Spieldidaktisches Konzept

Die Unterrichtshilfe, die als optische Orientierungshilfe die Lernsituation bestimmt, ist die Netzhöhe. Davon abhängig sind je nach Lernziel Spielfeldgröße, Spielerzahl und Aufstellung

Der Übergang zwischen den einzelnen Spielformen kann als Konfrontation mit der nächsten Stufe einsetzen, um beim Spielen Problemsituationen zu schaffen und zu thematisieren, Lösungsmöglichkeiten anzubieten oder “entdeckendes Lernen“ zu initiieren. Der Lehrer hat eine moderierende Funktion.

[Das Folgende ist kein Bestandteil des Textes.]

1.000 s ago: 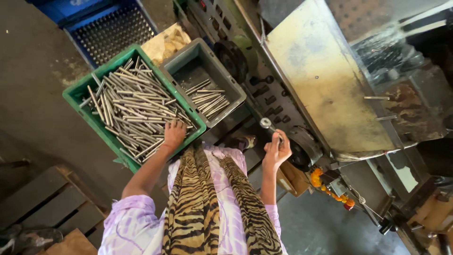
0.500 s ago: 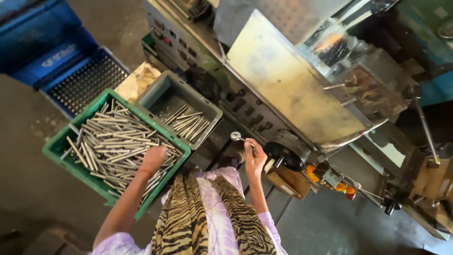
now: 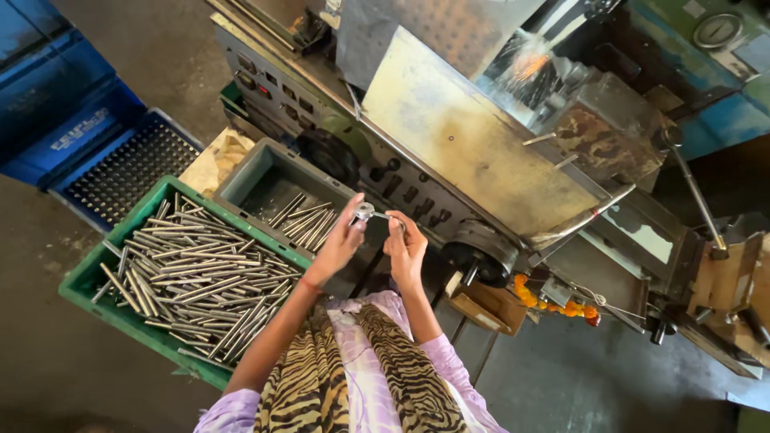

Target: The person repeatedly picks metal rods from a green bin, inserts them into a grinding machine, and operates a lever to process them. After each cycle, the person removes the rod and places it into a gray tray. The process is repeated continuously throughout the clip.

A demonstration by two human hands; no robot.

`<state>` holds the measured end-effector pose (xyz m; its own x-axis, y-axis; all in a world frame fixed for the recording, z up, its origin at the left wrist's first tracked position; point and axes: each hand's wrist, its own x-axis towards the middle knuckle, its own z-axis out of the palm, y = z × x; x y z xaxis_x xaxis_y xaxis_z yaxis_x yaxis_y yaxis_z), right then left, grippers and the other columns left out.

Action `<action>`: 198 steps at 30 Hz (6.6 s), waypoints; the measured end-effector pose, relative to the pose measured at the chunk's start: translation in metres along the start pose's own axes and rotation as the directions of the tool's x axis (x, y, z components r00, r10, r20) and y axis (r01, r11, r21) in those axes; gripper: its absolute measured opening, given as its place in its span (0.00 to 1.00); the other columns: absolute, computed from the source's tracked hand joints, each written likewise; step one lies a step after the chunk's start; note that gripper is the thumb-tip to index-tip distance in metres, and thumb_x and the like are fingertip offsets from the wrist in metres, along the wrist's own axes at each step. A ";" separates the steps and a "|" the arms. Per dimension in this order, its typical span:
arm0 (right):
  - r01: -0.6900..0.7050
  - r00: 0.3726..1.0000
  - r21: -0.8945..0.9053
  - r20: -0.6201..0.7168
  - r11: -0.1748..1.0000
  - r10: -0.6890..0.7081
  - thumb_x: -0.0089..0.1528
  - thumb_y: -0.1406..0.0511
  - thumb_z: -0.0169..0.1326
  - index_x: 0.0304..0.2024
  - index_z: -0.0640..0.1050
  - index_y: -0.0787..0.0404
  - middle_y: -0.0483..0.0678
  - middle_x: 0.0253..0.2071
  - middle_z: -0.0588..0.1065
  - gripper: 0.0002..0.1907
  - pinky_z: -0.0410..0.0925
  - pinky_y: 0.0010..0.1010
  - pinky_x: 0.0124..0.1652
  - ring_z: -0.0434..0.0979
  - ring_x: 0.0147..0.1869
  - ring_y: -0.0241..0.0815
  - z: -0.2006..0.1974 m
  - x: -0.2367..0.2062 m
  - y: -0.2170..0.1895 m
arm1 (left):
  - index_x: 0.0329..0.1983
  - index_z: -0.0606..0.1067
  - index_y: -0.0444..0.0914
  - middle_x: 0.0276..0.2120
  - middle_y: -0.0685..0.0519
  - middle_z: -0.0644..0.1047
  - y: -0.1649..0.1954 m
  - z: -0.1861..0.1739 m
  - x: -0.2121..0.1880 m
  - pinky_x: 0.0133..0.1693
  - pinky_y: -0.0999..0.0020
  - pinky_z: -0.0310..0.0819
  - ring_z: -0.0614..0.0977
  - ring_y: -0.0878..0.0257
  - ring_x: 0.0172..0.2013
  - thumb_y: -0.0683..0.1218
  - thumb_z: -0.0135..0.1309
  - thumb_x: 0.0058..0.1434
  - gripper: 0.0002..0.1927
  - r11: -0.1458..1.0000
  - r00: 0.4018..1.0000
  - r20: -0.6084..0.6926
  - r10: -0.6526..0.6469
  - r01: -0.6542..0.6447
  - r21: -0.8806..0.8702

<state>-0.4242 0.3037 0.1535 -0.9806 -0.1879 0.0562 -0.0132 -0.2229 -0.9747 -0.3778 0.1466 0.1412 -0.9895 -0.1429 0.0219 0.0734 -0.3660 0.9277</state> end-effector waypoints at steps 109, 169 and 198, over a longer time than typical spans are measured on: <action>0.283 0.804 -0.946 0.145 0.157 -0.577 0.63 0.62 0.63 0.18 0.64 0.62 0.53 0.18 0.65 0.26 0.60 0.42 0.23 0.65 0.20 0.52 -0.253 0.154 -0.130 | 0.37 0.69 0.44 0.18 0.65 0.55 -0.047 0.040 0.248 0.16 0.77 0.44 0.55 0.75 0.15 0.46 0.56 0.63 0.07 0.889 0.918 -0.173 -0.357 0.277 -0.364; -0.770 0.561 -0.638 -0.663 -0.017 -0.496 0.75 0.48 0.39 0.35 0.83 0.63 0.67 0.34 0.78 0.32 0.70 0.61 0.44 0.79 0.42 0.72 -0.701 0.271 -0.164 | 0.56 0.67 0.52 0.31 0.57 0.72 -0.185 0.320 0.704 0.25 0.64 0.68 0.75 0.63 0.26 0.48 0.53 0.66 0.16 0.921 0.924 -0.181 -0.337 0.285 -0.265; -0.718 0.517 -0.696 -0.509 -0.025 -0.688 0.74 0.53 0.47 0.28 0.82 0.63 0.61 0.25 0.76 0.27 0.70 0.57 0.34 0.78 0.31 0.67 -0.706 0.278 -0.158 | 0.57 0.58 0.50 0.47 0.51 0.70 -0.182 0.342 0.700 0.45 0.35 0.74 0.77 0.56 0.46 0.39 0.57 0.61 0.27 0.900 0.981 -0.012 -0.195 0.174 -0.399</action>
<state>-0.8329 0.9626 0.1708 -0.5980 0.5430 0.5895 0.5683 0.8059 -0.1659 -1.1268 0.4275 0.1151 -0.9833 -0.0799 -0.1635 -0.0562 -0.7212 0.6904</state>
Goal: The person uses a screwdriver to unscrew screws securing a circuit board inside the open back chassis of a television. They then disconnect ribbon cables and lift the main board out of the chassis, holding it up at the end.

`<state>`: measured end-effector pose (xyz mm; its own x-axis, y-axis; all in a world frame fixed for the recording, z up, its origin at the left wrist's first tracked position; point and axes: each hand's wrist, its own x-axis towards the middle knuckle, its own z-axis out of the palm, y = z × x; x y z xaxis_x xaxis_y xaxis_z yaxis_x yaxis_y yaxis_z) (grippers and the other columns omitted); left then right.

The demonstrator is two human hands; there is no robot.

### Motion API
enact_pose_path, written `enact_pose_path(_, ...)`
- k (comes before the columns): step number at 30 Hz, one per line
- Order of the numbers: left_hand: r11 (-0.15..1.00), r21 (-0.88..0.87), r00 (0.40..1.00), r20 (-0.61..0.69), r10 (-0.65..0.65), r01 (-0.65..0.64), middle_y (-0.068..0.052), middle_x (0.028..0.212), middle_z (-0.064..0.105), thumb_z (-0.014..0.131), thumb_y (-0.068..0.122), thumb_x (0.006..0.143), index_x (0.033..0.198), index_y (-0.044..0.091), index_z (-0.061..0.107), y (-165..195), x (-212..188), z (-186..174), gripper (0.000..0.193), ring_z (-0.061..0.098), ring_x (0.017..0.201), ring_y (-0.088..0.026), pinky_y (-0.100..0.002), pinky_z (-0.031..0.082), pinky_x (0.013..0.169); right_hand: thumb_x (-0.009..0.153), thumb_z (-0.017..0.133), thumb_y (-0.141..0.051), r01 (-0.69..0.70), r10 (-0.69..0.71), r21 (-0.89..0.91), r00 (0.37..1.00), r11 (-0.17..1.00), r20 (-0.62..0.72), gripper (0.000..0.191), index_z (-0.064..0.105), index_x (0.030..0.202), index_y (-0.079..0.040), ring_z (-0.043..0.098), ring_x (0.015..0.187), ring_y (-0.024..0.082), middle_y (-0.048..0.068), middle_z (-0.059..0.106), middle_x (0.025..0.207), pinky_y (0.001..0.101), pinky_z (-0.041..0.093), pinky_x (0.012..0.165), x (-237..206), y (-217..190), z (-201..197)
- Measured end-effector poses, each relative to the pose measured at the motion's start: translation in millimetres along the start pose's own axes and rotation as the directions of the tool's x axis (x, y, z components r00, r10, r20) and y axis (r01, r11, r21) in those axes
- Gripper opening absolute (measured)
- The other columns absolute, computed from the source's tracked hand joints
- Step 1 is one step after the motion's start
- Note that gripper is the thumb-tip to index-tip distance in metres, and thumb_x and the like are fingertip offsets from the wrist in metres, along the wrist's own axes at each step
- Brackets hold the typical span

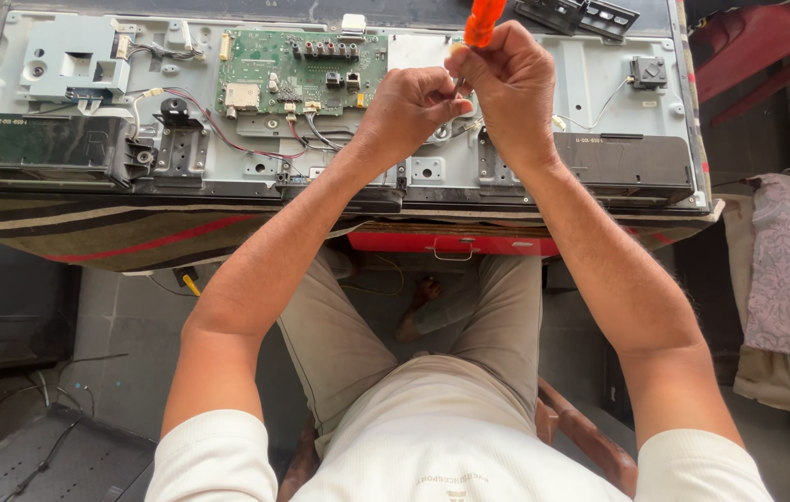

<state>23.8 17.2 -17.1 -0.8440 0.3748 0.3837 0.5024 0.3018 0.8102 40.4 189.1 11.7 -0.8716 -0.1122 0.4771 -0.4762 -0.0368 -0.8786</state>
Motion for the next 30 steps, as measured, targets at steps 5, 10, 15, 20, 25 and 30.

An dieser Stelle kommen vor allem methodische Verfahren und Ziele des handlungsorientierten Lernens zum Einsatz, die zur Ergebnissicherung von Medien unterstützt werden müssen. Damit werden in der Sporthalle Tafel, Plakate u.a. benötigt.

Wenn es keine Spielformen gibt, die das Gleiche leisten, können Übungsformen zum Erlernen und Vertiefen eingesetzt werden. Das ist für die hier vorliegende Verfahrensweise aber die Ausnahme (z.B. Baggern). Ansonsten werden Übungsformen vor allem beim spezifischen Aufwärmen verwendet.

Die Handlungsräume werden allmählich erweitert, um

  • Anpassungen des Timings zu erreichen,

  • Technikmodifikationen und

  • taktische Verhaltensweisen

im Spiel mit anderen entstehen zu lassen.

Diese Ausweitungen werden je nach Fortschritt vorgenommen werden müssen. Netzhöhe und Spielfeldgröße sind nicht als absolute Größen aufzufassen, sie sollen nur eine Tendenz darstellen. Sie sind abhängig von organisatorischen Möglichkeiten, intendierten Lernzielen und von der Größe und dem Können der Schüler.